Sukses

Kisah Kecil Luhut Binsar Pandjaitan: Tukang Berantem yang Sempat Kecewakan Sang Ayah

Cita-cita menjadi seorang perwira TNI mulai tertanam di benak Luhut Binsar Pandjaitan kecil saat dirinya menyaksikan Para Komando Angkatan Darat (RPKAD) merebut lapangan udara Simpang Tiga, Kota Pekanbaru.

Liputan6.com, Jakarta Sebelum menjadi Menteri Koordinator Bidang Kemaritiman dan Investasi, nama Luhut Binsar Pandjaitan lebih dulu dikenal sebagai Jenderal TNI AD dengan berbagai prestasi. Menengok jauh ke belakang, karier yang dijalankan oleh Luhut Binsar Pandjaitan di militer ini ternyata sempat tidak mendapat restu dari sang ayah. 

Cerita itu dipaparkan Menko Luhut saat meluncurkan buku Luhut Binsar Pandjaitan Menurut Kita-Kita di Gramedia Matraman, Jakarta, Jumat (29/9/2023).

Cita-cita menjadi seorang perwira TNI mulai tertanam di benak Luhut kecil saat dirinya menyaksikan Para Komando Angkatan Darat (RPKAD) merebut lapangan udara Simpang Tiga, Kota Pekanbaru. Kala itu, ia dan keluarganya sudah bermukim di Riau mengikuti sang ayah yang bekerja di perusahaan minyak Amerika Serikat, Caltex.

"Waktu itu hampir malam, saya datang lihat mereka. Jadi salah satu peleton di RPKAD merebut Simpang Tiga, Pekanbaru dan seterusnya, di situ saya terlahir, saya harus jadi tentara, harus jadi RPKAD," ujar Luhut, dikutip Sabtu (30/9/2023).

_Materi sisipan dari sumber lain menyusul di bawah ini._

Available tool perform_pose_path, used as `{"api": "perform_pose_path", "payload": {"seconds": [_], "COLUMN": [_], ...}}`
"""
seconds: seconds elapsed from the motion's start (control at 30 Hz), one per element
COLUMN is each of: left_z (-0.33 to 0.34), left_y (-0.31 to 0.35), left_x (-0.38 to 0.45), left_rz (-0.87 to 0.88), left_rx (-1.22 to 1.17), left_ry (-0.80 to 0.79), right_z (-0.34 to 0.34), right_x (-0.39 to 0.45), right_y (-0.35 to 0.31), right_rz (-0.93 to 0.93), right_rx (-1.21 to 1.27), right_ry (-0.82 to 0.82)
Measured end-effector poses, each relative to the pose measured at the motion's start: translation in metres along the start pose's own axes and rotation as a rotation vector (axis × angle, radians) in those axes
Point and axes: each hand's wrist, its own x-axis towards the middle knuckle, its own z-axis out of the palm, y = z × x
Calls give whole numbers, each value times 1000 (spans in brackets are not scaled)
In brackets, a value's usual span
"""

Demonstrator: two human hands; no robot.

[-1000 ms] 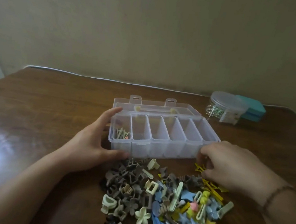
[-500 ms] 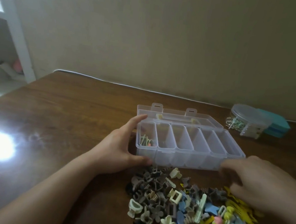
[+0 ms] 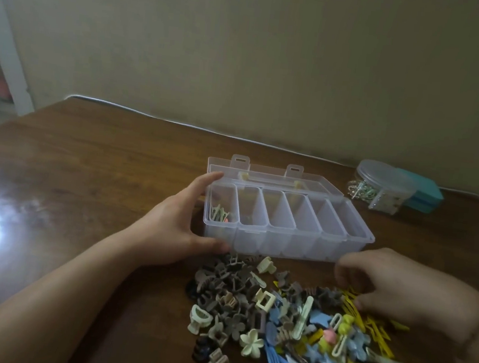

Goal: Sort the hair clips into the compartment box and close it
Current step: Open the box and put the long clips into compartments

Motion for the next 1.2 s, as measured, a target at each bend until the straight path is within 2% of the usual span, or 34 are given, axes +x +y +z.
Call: {"api": "perform_pose_path", "payload": {"seconds": [0.13, 0.23, 0.37, 0.47, 0.57, 0.63, 0.73, 0.9, 1.0, 1.1, 1.2], "left_z": [0, -1, -3, -4, -3, -3, -2, -2, -1, -1, 0], "left_y": [0, 0, -2, -2, -3, -4, -5, -4, -4, -3, -3], "left_x": [0, 1, 1, 1, 1, 1, 1, 1, 2, 3, 3], "left_rz": [-3, -7, 1, -2, 15, 23, 23, 18, 16, 13, 11], "left_rx": [-5, -8, -6, -15, -20, -22, -33, -32, -27, -24, -19], "left_ry": [-8, -7, -16, -25, -27, -21, -12, -9, -11, -16, -19], "right_z": [0, -3, -21, -37, -43, -40, -30, -35, -26, 1, 31], "right_x": [-1, -7, -22, -14, 14, 34, 52, 19, -16, -35, -36], "right_y": [1, 7, 1, -37, -77, -96, -108, -70, -18, 24, 53], "right_rz": [-7, -36, -215, -379, -467, -483, -464, -416, -320, -240, -251], "right_rx": [43, 25, 218, 469, 595, 595, 462, 469, 332, 218, 146], "right_ry": [22, 99, 334, 563, 744, 745, 663, 885, 780, 528, 301]}}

Namun, impiannya sebagai pasukan pengaman negara terhalang oleh keinginan sang ayah yang mengarahkan Luhut masuk ITB untuk menjadi insinyur.

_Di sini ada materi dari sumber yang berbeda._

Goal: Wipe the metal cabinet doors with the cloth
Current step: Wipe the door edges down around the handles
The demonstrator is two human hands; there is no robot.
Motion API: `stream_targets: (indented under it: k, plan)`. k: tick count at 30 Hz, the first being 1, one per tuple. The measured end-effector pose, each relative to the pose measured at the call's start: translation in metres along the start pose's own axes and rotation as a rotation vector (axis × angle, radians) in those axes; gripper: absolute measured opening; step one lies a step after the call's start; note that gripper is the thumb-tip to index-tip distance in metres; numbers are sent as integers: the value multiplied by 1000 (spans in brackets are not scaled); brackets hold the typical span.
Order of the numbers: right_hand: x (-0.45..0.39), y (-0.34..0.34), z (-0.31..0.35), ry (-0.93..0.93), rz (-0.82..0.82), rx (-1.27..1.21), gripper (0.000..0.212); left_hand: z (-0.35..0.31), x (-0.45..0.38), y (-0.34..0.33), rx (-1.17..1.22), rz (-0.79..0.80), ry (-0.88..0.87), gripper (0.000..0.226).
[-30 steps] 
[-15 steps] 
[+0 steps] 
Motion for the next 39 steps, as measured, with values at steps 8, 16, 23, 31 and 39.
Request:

"Dan dalam perjalanan hidup saya sampai kemudian karena saya nakal, saya suka berkelahi, akhirnya ayah saya pikir anaknya harus ke ITB. Dia harus jadi engineer. Harus jadi seperti saya," ungkap Luhut sembari memperagakan harapan sang ayah. 

 

2 dari 3 halaman

Hijrah ke Bandung

Tak ingin mengingkari orang tuanya, Luhut lantas hijrah ke Bandung untuk meneruskan impian sang ayah berkuliah di ITB. Tapi takdir berkata lain, pria yang kini genap berusia 76 tahun tersebut justru lebih dulu diterima di akademi militer.

"Saya dikirim ke Bandung lah sekolah, supaya dekat dengan ITB. Tahu-tahu di situ saya justru mendaftar di akademi militer. Saya mendaftar ke ITB, tapi saya juga mendaftar Akmil, dan Akmil lebih dulu saya masuk ke sana," ucapnya. 

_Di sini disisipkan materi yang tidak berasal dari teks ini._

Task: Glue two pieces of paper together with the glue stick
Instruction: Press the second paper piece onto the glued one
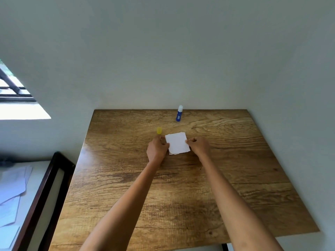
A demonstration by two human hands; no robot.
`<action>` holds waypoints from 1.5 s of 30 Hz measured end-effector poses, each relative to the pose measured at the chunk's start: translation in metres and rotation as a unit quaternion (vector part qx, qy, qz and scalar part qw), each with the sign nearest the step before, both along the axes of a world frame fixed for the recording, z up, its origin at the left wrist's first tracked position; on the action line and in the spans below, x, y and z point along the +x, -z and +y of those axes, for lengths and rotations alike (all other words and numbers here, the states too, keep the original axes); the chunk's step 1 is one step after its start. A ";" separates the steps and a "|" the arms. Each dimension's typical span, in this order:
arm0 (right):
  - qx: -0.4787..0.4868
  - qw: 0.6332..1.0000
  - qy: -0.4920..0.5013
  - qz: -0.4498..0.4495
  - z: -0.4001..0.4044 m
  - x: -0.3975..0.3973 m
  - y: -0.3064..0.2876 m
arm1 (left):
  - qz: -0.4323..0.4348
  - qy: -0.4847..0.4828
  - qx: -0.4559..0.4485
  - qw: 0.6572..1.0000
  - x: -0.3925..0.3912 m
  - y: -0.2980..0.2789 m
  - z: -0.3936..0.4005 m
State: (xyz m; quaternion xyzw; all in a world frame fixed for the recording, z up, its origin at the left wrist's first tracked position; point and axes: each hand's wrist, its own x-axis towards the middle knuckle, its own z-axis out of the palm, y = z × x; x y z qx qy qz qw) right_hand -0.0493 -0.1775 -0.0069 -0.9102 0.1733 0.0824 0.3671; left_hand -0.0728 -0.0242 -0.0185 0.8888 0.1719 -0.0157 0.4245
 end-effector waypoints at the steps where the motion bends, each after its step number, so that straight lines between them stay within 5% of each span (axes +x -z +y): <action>1: -0.004 1.000 -0.004 0.004 0.000 0.001 0.000 | -0.003 0.002 0.000 1.000 0.000 0.000 0.001; 32: -0.052 0.999 -0.013 -0.004 0.006 -0.001 0.002 | -0.002 0.052 0.018 0.999 0.002 0.003 0.004; 45: -0.081 0.997 -0.014 -0.007 0.010 -0.002 0.002 | 0.007 0.215 0.227 0.950 -0.004 0.010 0.016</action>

Mendengar kabar itu, ayah Luhut kecewa bukan main. Pasalnya, ia ingin sang putra mengikuti jejak karirnya yang sukses gelar sarjana hingga master di Cornell University dan Columbia University.

"Ayah saya itu kemudian kecewa saya masuk akademi militer. Tapi saya sudah masuk, karena paman saya yang kebetulan BTL, Batak Tembak Langsung juga di ITB. Ayah saya itu super kecewa saya tidak masuk ke ITB," paparnya.

 

3 dari 3 halaman

Membuktikan Diri

Tidak patah arang, Luhut membuktikan ia bisa berprestasi sebagai seorang taruna dengan meraih predikat lulusan terbaik, sehingga mendapat penghargaan Adhi Makayasa. Kendati begitu, Luhut tetap belum dapat restu sepenuhnya dari sang ayah.

"Tapi akhirnya selesai lulus, saya lulus Adhi Makayasa, ayah saya tuh tidak datang, yang datang hanya ibu saya. Tapi setelah saya ketemu saya bilang, pak, saya sudah lulus. Yaudah, kalau kamu jadi tentara, kamu harus jadi tentara benar," kisah Luhut.

"Itu sebabnya waktu saya sekolah di NTU (Nanyang Technological University Singapura), saya juga mendaftar ke George Washington untuk mendapat master saya, hanya karena fulfill dari ayah saya, saya harus jadi sarjana. Jadi saya penuhin keinginan kedua orang tua," tuturnya.